** Supplied material follows **

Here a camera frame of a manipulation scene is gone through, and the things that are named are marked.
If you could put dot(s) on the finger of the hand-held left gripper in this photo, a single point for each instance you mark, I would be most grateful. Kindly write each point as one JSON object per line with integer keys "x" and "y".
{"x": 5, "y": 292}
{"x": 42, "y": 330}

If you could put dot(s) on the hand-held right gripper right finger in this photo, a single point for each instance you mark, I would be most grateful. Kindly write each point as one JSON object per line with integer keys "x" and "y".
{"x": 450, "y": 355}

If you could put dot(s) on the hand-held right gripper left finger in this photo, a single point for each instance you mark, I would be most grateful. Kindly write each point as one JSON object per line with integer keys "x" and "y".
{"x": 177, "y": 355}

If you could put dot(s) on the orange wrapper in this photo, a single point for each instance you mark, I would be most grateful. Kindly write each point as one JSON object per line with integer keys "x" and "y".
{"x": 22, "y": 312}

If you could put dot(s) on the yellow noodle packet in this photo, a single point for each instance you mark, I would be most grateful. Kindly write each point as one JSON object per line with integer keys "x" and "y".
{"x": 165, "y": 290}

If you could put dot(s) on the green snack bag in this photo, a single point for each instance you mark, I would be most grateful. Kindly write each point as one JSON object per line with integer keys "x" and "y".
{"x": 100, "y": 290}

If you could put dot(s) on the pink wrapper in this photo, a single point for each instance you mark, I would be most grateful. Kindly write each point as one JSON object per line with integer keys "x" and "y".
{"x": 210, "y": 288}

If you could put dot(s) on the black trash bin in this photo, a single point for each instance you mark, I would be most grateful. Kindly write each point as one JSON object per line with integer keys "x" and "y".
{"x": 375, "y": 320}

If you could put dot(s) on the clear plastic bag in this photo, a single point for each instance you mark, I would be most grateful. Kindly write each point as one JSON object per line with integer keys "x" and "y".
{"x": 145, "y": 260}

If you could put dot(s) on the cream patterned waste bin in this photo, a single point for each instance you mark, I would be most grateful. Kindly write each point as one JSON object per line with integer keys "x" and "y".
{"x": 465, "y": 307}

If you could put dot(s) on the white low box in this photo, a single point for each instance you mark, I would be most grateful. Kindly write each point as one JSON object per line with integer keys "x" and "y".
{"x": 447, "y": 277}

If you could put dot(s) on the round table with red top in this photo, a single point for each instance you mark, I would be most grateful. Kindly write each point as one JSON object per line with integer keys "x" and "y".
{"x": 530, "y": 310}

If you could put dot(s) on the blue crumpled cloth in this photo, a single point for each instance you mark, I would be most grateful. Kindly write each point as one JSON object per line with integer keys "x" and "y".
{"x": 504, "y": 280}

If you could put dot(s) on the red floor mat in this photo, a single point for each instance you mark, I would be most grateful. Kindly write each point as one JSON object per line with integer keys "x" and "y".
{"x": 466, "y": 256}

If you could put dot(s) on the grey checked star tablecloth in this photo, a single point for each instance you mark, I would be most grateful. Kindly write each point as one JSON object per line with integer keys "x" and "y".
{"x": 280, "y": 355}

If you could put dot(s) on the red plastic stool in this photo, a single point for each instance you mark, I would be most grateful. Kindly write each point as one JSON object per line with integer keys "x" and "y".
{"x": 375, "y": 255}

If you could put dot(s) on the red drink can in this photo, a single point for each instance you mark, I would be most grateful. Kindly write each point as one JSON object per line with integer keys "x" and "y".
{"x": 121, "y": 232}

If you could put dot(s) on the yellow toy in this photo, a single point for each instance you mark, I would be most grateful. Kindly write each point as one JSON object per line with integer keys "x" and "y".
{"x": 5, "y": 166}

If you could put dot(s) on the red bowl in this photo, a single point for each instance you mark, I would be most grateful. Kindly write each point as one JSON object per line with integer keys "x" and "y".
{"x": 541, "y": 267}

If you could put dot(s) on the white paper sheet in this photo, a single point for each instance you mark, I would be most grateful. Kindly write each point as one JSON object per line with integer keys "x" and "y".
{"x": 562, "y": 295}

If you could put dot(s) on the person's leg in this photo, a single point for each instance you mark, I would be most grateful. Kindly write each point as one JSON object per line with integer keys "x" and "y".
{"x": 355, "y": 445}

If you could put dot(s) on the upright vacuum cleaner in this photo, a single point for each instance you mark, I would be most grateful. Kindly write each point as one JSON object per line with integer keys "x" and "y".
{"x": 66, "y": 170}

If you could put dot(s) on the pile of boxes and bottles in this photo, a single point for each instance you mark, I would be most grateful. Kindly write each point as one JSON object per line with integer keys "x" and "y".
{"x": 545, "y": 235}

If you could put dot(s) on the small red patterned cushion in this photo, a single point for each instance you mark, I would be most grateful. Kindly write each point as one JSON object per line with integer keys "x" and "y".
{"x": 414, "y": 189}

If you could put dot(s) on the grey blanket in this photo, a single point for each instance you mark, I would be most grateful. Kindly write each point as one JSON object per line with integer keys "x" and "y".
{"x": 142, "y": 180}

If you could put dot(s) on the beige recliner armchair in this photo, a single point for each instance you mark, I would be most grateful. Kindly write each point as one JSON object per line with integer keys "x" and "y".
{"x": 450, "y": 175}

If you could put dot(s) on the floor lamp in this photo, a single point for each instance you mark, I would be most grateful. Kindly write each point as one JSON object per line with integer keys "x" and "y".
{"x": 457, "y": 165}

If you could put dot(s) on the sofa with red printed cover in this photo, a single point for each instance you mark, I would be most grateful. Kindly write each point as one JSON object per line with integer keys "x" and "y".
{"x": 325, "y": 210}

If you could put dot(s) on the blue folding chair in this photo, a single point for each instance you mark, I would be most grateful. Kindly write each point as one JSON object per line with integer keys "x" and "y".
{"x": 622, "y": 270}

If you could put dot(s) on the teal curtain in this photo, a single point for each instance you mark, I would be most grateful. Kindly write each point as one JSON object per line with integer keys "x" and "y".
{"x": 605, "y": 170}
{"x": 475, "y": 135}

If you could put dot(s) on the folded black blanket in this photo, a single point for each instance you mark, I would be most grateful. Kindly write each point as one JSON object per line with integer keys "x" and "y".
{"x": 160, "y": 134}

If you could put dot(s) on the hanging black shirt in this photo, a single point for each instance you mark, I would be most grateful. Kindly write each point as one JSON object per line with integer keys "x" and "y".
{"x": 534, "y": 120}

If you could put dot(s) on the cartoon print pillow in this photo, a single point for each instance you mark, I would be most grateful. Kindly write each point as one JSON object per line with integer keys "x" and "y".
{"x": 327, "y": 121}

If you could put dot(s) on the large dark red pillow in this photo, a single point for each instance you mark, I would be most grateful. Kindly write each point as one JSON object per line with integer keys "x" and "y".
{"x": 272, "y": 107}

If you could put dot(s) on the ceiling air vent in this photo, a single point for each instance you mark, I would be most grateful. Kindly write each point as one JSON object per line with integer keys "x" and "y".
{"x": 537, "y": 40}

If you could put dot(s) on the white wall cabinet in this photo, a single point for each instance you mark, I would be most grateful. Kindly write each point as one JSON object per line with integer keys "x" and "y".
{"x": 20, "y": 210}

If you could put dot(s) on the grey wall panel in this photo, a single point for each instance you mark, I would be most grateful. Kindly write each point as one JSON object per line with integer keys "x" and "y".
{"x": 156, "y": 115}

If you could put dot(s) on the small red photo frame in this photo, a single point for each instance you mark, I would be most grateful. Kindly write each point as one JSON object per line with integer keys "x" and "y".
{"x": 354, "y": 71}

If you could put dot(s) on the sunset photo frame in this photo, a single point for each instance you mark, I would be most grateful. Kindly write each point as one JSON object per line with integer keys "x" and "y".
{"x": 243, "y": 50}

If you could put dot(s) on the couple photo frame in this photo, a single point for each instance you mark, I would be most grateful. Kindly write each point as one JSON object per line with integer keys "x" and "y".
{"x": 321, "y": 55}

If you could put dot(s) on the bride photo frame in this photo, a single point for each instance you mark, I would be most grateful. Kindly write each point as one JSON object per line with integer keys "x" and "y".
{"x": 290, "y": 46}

** End of Supplied material **

What is needed = Reproduce every entry, word for word.

Exercise response =
Here a camera frame of a manipulation scene is gone through, and the things that are named are marked.
If you could put dot(s) on the finger of the hand-held left gripper in this photo, a single point for each instance you mark, I would be most grateful. Kindly write each point as one JSON object per line with integer keys "x" and "y".
{"x": 5, "y": 292}
{"x": 42, "y": 330}

If you could put dot(s) on the hand-held right gripper right finger in this photo, a single point for each instance you mark, I would be most grateful. Kindly write each point as one JSON object per line with integer keys "x" and "y".
{"x": 450, "y": 355}

If you could put dot(s) on the hand-held right gripper left finger in this photo, a single point for each instance you mark, I would be most grateful. Kindly write each point as one JSON object per line with integer keys "x" and "y".
{"x": 177, "y": 355}

If you could put dot(s) on the orange wrapper in this photo, a single point for each instance you mark, I would be most grateful. Kindly write each point as one JSON object per line with integer keys "x" and "y".
{"x": 22, "y": 312}

If you could put dot(s) on the yellow noodle packet in this photo, a single point for each instance you mark, I would be most grateful. Kindly write each point as one JSON object per line with integer keys "x" and "y".
{"x": 165, "y": 290}

If you could put dot(s) on the green snack bag in this photo, a single point for each instance you mark, I would be most grateful. Kindly write each point as one JSON object per line with integer keys "x" and "y".
{"x": 100, "y": 290}

If you could put dot(s) on the pink wrapper in this photo, a single point for each instance you mark, I would be most grateful. Kindly write each point as one JSON object per line with integer keys "x" and "y".
{"x": 210, "y": 288}

If you could put dot(s) on the black trash bin in this photo, a single point for each instance you mark, I would be most grateful. Kindly write each point as one JSON object per line with integer keys "x" and "y".
{"x": 375, "y": 320}

If you could put dot(s) on the clear plastic bag in this photo, a single point for each instance you mark, I would be most grateful. Kindly write each point as one JSON object per line with integer keys "x" and "y".
{"x": 145, "y": 260}

If you could put dot(s) on the cream patterned waste bin in this photo, a single point for each instance you mark, I would be most grateful. Kindly write each point as one JSON object per line with integer keys "x" and "y".
{"x": 465, "y": 307}

If you could put dot(s) on the white low box in this photo, a single point for each instance you mark, I would be most grateful. Kindly write each point as one JSON object per line with integer keys "x" and "y".
{"x": 447, "y": 277}

If you could put dot(s) on the round table with red top in this photo, a single point for each instance you mark, I would be most grateful. Kindly write each point as one JSON object per line with integer keys "x" and "y".
{"x": 530, "y": 310}

If you could put dot(s) on the blue crumpled cloth in this photo, a single point for each instance you mark, I would be most grateful. Kindly write each point as one JSON object per line with integer keys "x" and "y".
{"x": 504, "y": 280}

If you could put dot(s) on the red floor mat in this photo, a single point for each instance you mark, I would be most grateful. Kindly write each point as one JSON object per line with integer keys "x" and "y".
{"x": 466, "y": 256}

If you could put dot(s) on the grey checked star tablecloth in this photo, a single point for each instance you mark, I would be most grateful. Kindly write each point as one JSON object per line with integer keys "x" and "y".
{"x": 280, "y": 355}

If you could put dot(s) on the red plastic stool in this photo, a single point for each instance you mark, I would be most grateful. Kindly write each point as one JSON object per line with integer keys "x" and "y".
{"x": 375, "y": 255}

If you could put dot(s) on the red drink can in this photo, a single point for each instance you mark, I would be most grateful. Kindly write each point as one JSON object per line with integer keys "x" and "y".
{"x": 121, "y": 232}

If you could put dot(s) on the yellow toy in this photo, a single point for each instance you mark, I would be most grateful. Kindly write each point as one JSON object per line with integer keys "x" and "y".
{"x": 5, "y": 166}

If you could put dot(s) on the red bowl in this photo, a single point for each instance you mark, I would be most grateful. Kindly write each point as one JSON object per line with integer keys "x" and "y".
{"x": 541, "y": 267}

If you could put dot(s) on the white paper sheet in this photo, a single point for each instance you mark, I would be most grateful. Kindly write each point as one JSON object per line with integer keys "x" and "y".
{"x": 562, "y": 295}

If you could put dot(s) on the person's leg in this photo, a single point for each instance you mark, I would be most grateful. Kindly write each point as one JSON object per line with integer keys "x" and "y".
{"x": 355, "y": 445}

If you could put dot(s) on the upright vacuum cleaner in this photo, a single point for each instance you mark, I would be most grateful. Kindly write each point as one JSON object per line with integer keys "x" and "y".
{"x": 66, "y": 170}

If you could put dot(s) on the pile of boxes and bottles in this photo, a single point for each instance you mark, I would be most grateful. Kindly write each point as one JSON object per line with integer keys "x" and "y".
{"x": 545, "y": 235}

If you could put dot(s) on the small red patterned cushion in this photo, a single point for each instance you mark, I would be most grateful. Kindly write each point as one JSON object per line with integer keys "x" and "y".
{"x": 414, "y": 189}

If you could put dot(s) on the grey blanket in this photo, a single point for each instance you mark, I would be most grateful. Kindly write each point as one JSON object per line with integer keys "x" and "y".
{"x": 142, "y": 180}

If you could put dot(s) on the beige recliner armchair in this photo, a single point for each instance you mark, I would be most grateful. Kindly write each point as one JSON object per line with integer keys "x" and "y".
{"x": 450, "y": 175}

If you could put dot(s) on the floor lamp in this photo, a single point for each instance you mark, I would be most grateful. Kindly write each point as one JSON object per line with integer keys "x" and "y".
{"x": 457, "y": 165}

If you could put dot(s) on the sofa with red printed cover in this photo, a single point for each instance you mark, I would be most grateful. Kindly write each point as one JSON object per line with integer keys "x" and "y".
{"x": 325, "y": 210}

If you could put dot(s) on the blue folding chair in this photo, a single point for each instance you mark, I would be most grateful. Kindly write each point as one JSON object per line with integer keys "x" and "y".
{"x": 622, "y": 270}

If you could put dot(s) on the teal curtain in this photo, a single point for each instance you mark, I would be most grateful. Kindly write each point as one JSON object per line with integer keys "x" and "y".
{"x": 605, "y": 170}
{"x": 475, "y": 135}

If you could put dot(s) on the folded black blanket in this photo, a single point for each instance you mark, I would be most grateful. Kindly write each point as one JSON object per line with integer keys "x" and "y".
{"x": 160, "y": 134}

If you could put dot(s) on the hanging black shirt in this photo, a single point for each instance you mark, I would be most grateful. Kindly write each point as one JSON object per line with integer keys "x" and "y".
{"x": 534, "y": 120}

If you could put dot(s) on the cartoon print pillow in this photo, a single point for each instance you mark, I would be most grateful. Kindly write each point as one JSON object per line with integer keys "x" and "y".
{"x": 327, "y": 121}

If you could put dot(s) on the large dark red pillow in this photo, a single point for each instance you mark, I would be most grateful. Kindly write each point as one JSON object per line with integer keys "x" and "y".
{"x": 272, "y": 107}

If you could put dot(s) on the ceiling air vent in this photo, a single point for each instance you mark, I would be most grateful. Kindly write each point as one JSON object per line with integer keys "x" and "y".
{"x": 537, "y": 40}

If you could put dot(s) on the white wall cabinet in this photo, a single point for each instance you mark, I would be most grateful. Kindly write each point as one JSON object per line with integer keys "x" and "y".
{"x": 20, "y": 210}

If you could put dot(s) on the grey wall panel in this photo, a single point for each instance you mark, I would be most grateful. Kindly write each point as one JSON object per line with integer keys "x" and "y".
{"x": 156, "y": 115}

If you could put dot(s) on the small red photo frame in this photo, a single point for each instance you mark, I would be most grateful. Kindly write each point as one JSON object per line with integer keys "x" and "y".
{"x": 354, "y": 71}

If you could put dot(s) on the sunset photo frame in this photo, a single point for each instance you mark, I would be most grateful. Kindly write each point as one JSON object per line with integer keys "x" and "y".
{"x": 243, "y": 50}

If you could put dot(s) on the couple photo frame in this photo, a single point for each instance you mark, I would be most grateful. Kindly write each point as one JSON object per line with integer keys "x" and "y".
{"x": 321, "y": 55}

If you could put dot(s) on the bride photo frame in this photo, a single point for each instance you mark, I would be most grateful. Kindly write each point as one JSON object per line with integer keys "x" and "y".
{"x": 290, "y": 46}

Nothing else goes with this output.